Kronqvist N, Otikovs M, Chmyrov V, Chen G, Andersson M, Nordling K, Landreh M, Sarr M, Jörnvall H, Wennmalm S, Widengren J, Meng Q, Rising A, Otzen D, Knight SD, Jaudzems K, Johansson J
Nat Commun 5 (-) 3254 [2014-02-11; online 2014-02-11]
The mechanisms controlling the conversion of spider silk proteins into insoluble fibres, which happens in a fraction of a second and in a defined region of the silk glands, are still unresolved. The N-terminal domain changes conformation and forms a homodimer when pH is lowered from 7 to 6; however, the molecular details still remain to be determined. Here we investigate site-directed mutants of the N-terminal domain from Euprosthenops australis major ampullate spidroin 1 and find that the charged residues D40, R60 and K65 mediate intersubunit electrostatic interactions.

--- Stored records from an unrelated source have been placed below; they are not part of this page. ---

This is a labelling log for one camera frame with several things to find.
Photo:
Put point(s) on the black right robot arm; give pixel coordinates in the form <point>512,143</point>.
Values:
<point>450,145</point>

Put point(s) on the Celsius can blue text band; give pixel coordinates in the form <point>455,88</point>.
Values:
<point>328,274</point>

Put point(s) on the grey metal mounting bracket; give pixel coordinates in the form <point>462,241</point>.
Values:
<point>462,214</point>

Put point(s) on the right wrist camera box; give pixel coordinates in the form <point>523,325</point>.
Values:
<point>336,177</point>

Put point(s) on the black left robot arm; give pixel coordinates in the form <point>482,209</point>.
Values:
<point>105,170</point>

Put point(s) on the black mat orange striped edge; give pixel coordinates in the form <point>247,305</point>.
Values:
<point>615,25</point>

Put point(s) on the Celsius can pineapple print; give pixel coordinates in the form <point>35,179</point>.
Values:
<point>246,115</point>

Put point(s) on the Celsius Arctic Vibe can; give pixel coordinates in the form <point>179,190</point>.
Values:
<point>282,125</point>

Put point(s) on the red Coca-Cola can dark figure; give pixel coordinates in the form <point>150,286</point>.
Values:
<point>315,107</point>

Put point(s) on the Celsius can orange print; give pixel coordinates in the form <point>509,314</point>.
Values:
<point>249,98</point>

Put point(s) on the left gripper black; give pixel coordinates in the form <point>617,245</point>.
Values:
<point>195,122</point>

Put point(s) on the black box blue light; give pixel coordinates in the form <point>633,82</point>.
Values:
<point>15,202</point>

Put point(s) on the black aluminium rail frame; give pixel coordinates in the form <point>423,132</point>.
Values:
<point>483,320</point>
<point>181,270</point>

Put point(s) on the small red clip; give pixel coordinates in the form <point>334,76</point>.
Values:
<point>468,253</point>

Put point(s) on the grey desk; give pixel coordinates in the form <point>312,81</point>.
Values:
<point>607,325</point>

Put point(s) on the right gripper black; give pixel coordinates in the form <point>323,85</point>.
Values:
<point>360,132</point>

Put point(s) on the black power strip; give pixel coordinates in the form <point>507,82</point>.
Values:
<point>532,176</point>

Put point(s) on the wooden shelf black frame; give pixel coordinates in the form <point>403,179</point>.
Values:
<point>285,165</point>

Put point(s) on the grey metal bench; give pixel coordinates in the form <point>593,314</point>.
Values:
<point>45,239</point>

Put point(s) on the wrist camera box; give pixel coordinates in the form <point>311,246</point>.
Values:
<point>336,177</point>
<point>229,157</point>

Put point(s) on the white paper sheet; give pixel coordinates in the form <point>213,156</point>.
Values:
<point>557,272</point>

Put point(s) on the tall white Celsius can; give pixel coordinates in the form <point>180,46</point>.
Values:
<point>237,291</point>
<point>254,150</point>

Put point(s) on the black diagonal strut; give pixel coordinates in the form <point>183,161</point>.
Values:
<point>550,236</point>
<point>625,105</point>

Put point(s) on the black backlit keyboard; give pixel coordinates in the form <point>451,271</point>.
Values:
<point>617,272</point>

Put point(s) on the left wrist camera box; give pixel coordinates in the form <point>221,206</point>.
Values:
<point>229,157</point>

Protonation of E79 and E119 is required for structural conversions of the subunits into a dimer conformation, and subsequent protonation of E84 around pH 5.7 leads to the formation of a fully stable dimer. These residues are highly conserved, indicating that the now proposed three-step mechanism prevents premature aggregation of spidroins and enables fast formation of spider silk fibres in general.